_What you need to do_
Copy out each line from the start of the material below until the line with "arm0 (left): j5", that line included.

_Given data_
┏━━

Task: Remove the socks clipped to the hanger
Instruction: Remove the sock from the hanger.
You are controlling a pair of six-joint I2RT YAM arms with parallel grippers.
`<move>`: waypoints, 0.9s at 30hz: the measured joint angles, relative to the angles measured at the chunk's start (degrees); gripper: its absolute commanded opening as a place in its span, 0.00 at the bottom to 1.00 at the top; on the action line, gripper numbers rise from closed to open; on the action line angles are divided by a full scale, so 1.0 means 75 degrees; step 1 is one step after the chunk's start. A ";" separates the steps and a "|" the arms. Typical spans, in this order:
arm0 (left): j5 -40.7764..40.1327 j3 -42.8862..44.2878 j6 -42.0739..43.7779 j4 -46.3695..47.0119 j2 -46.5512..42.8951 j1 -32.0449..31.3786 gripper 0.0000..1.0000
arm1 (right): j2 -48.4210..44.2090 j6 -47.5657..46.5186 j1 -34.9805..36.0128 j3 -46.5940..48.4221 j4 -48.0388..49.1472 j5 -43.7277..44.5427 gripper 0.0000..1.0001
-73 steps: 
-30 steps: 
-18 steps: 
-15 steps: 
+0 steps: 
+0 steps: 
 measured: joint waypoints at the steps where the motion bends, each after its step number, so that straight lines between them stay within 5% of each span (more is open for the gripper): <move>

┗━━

_Response to this exercise_
Task: Remove the socks clipped to the hanger
Instruction: Remove the sock from the hanger.
You are controlling a pair of six-joint I2RT YAM arms with parallel grippers.
`<move>`: waypoints, 0.9s at 30hz: the measured joint angles, relative to the angles measured at the chunk's start (degrees); gripper: its absolute commanded opening as a place in its span, 0.00 at the bottom to 1.00 at the top; on the action line, gripper numbers rise from closed to open; on the action line angles are divided by a full scale, so 1.0 means 75 degrees; step 1 is one step after the chunk's start. A ";" separates the steps and a "|" the arms. Typical spans, in this order:
arm0 (left): j5 -40.7764..40.1327 j3 -42.8862..44.2878 j6 -42.0739..43.7779 j4 -46.3695..47.0119 j2 -46.5512..42.8951 j1 -32.0449..31.3786 gripper 0.0000..1.0000

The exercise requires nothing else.